TASK DETAILS: Copy exactly the lines of the material below, starting with the first and including the line that holds "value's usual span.".

DATA:
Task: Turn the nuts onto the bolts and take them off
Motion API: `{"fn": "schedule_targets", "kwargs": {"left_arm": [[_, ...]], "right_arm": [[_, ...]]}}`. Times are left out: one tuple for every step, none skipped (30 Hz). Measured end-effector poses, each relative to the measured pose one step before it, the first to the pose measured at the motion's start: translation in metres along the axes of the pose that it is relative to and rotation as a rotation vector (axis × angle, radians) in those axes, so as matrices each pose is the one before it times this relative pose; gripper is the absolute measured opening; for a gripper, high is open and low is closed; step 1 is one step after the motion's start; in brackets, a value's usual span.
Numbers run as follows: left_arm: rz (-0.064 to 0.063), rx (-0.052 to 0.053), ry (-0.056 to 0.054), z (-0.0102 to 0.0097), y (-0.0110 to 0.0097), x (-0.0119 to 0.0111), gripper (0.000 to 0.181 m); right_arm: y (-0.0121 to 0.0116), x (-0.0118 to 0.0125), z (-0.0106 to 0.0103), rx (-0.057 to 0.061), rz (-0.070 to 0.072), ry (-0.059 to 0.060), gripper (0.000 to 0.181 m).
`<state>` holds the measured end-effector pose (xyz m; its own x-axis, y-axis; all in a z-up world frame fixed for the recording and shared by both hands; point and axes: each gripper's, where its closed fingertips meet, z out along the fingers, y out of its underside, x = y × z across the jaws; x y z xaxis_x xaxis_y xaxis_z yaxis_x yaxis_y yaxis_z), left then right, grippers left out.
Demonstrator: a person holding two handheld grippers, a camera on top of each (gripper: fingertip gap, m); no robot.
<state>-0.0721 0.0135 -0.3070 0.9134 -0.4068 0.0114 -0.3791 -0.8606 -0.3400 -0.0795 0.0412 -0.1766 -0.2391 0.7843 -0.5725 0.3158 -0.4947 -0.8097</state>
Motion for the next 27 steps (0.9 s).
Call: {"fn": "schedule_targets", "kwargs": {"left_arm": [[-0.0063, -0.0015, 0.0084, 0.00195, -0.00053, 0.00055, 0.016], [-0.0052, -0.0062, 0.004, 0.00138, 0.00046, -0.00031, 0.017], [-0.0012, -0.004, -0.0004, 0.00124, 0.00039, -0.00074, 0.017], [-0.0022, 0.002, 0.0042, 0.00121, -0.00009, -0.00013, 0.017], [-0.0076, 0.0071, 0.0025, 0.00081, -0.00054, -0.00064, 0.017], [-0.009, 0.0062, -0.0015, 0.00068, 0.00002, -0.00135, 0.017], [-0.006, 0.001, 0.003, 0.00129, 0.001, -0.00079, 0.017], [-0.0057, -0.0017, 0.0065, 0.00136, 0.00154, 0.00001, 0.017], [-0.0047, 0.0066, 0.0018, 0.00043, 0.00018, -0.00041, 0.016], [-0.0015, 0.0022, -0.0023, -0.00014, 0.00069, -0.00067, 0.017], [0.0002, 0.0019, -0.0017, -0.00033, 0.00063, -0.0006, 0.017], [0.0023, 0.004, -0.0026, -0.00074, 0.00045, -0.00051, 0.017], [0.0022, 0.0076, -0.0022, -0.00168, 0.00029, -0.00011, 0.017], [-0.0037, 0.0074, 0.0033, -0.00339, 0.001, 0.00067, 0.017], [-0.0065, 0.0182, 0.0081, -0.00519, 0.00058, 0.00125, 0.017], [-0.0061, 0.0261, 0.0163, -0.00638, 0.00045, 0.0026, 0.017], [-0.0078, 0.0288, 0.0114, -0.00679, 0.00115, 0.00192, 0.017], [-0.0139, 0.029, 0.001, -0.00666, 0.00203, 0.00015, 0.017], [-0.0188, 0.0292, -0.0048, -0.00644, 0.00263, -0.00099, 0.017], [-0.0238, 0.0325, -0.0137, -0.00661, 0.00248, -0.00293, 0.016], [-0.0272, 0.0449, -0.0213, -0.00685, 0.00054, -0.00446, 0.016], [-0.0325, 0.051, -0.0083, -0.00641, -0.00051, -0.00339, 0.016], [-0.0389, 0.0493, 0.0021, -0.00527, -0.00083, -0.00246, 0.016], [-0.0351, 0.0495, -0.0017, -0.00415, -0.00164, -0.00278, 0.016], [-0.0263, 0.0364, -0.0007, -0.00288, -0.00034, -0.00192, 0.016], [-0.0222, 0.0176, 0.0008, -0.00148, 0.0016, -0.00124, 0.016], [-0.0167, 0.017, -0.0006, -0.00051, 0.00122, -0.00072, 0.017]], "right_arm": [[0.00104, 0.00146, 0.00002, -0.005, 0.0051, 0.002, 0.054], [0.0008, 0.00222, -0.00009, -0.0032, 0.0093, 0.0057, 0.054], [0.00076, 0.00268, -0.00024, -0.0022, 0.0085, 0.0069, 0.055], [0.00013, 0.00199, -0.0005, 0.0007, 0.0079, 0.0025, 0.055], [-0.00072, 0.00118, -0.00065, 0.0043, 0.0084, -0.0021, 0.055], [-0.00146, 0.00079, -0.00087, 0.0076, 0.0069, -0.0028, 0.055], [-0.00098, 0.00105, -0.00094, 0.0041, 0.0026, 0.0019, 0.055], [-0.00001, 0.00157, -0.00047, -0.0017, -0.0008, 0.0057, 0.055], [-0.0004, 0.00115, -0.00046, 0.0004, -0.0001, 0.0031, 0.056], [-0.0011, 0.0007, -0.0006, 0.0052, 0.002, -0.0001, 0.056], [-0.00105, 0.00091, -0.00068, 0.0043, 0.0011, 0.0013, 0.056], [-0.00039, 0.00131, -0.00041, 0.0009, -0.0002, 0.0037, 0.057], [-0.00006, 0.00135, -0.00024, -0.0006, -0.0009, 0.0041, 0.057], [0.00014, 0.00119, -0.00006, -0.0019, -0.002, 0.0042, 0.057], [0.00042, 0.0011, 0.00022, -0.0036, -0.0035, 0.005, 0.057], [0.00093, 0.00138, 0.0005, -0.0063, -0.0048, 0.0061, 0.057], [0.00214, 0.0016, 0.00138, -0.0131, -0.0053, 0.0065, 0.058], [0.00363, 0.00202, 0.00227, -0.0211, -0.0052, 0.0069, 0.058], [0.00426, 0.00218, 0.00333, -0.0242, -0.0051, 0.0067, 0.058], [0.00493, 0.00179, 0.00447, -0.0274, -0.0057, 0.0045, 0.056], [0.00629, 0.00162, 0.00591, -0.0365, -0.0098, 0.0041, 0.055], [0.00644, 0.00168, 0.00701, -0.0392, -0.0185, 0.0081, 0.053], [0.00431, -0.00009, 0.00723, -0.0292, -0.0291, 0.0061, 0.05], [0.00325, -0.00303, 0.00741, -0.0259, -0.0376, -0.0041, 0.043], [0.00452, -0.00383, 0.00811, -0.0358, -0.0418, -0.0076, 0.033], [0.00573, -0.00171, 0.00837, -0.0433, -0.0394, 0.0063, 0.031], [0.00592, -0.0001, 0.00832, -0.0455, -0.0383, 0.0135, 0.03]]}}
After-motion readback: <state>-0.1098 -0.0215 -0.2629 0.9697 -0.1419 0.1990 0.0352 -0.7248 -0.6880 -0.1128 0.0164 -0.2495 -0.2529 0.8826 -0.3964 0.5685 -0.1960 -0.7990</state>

RESPONSE BELOW:
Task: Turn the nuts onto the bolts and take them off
Motion API: `{"fn": "schedule_targets", "kwargs": {"left_arm": [[_, ...]], "right_arm": [[_, ...]]}}`. Times are left out: one tuple for every step, none skipped (30 Hz). Measured end-effector poses, each relative to the measured pose one step before it, the first to the pose measured at the motion's start: translation in metres along the axes of the pose that it is relative to and rotation as a rotation vector (axis × angle, radians) in those axes, so as matrices each pose is the one before it times this relative pose; gripper is the absolute measured opening; for a gripper, high is open and low is closed; step 1 is one step after the motion's start; in brackets, a value's usual span.

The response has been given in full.